**Exercise directions:**
Please state how many lines in the records that follow include "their", with no other output.

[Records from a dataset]
^^^^
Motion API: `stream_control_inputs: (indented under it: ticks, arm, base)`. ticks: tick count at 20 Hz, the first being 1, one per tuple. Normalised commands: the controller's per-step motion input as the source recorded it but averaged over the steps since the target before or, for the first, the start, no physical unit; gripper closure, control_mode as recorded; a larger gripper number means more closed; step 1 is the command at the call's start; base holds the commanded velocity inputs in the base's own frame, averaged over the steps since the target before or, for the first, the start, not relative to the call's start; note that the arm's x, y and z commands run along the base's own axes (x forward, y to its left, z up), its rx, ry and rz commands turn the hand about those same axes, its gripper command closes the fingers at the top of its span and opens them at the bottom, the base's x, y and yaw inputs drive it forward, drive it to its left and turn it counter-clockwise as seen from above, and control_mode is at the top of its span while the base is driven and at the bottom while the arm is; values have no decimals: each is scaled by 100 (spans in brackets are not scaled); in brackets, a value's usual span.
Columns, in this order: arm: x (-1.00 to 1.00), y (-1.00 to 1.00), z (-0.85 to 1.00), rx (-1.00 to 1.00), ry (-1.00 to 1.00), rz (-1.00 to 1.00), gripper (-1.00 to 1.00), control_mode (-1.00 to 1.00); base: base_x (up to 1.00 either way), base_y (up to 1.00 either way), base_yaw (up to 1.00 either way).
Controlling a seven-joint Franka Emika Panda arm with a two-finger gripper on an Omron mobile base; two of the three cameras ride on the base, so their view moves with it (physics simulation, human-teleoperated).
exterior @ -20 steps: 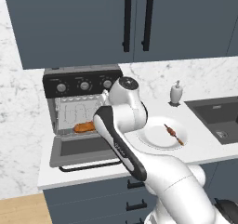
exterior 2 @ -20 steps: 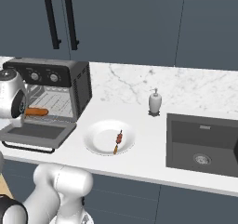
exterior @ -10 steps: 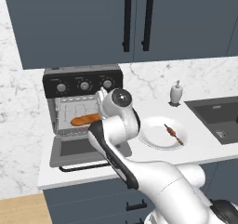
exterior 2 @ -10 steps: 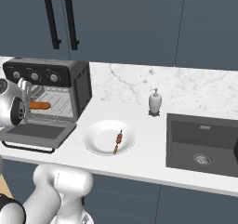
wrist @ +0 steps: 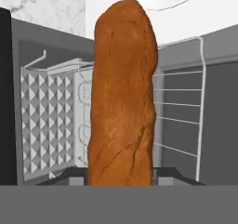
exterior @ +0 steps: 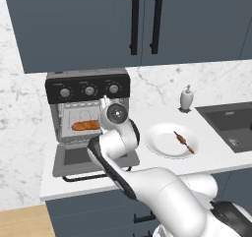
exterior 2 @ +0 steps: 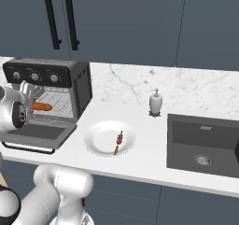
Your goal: Pick up the kebab skewer and baguette bread, and place them inside the toaster oven. Close the toaster oven door and start by setting the timer.
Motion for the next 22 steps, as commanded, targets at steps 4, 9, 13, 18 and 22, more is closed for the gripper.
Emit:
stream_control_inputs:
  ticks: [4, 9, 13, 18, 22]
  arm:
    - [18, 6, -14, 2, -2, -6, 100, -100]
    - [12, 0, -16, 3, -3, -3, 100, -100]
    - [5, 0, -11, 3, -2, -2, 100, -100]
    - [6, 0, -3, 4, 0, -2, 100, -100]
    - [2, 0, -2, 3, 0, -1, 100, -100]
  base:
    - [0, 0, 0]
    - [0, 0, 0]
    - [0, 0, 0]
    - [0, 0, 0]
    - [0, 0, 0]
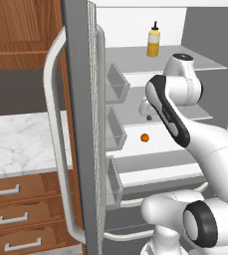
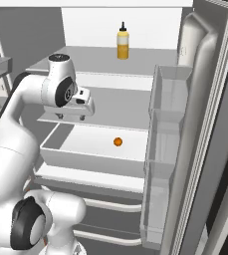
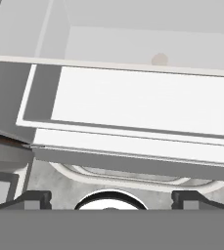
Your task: Fully open the fridge drawer.
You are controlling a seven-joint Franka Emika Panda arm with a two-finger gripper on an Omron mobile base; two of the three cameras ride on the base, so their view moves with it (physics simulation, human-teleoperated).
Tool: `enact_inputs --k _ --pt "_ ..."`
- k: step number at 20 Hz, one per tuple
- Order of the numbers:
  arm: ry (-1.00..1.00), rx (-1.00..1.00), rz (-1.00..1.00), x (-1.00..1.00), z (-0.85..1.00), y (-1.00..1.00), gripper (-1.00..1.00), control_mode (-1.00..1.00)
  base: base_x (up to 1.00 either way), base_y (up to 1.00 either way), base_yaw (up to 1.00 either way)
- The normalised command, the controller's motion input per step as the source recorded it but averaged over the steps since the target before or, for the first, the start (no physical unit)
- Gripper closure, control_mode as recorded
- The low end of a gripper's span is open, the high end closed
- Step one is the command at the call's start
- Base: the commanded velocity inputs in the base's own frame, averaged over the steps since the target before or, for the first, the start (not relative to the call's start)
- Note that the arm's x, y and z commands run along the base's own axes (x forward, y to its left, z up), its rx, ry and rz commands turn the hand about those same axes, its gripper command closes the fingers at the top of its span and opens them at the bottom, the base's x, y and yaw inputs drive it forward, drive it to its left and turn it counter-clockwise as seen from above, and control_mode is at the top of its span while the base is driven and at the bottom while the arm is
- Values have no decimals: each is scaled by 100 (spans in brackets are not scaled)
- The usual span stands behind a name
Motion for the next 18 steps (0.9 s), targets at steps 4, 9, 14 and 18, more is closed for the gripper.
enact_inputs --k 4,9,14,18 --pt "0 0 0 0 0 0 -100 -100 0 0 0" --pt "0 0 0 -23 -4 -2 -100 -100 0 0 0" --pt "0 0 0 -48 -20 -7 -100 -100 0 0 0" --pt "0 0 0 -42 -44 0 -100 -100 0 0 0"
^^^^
**Answer for this exercise:**
2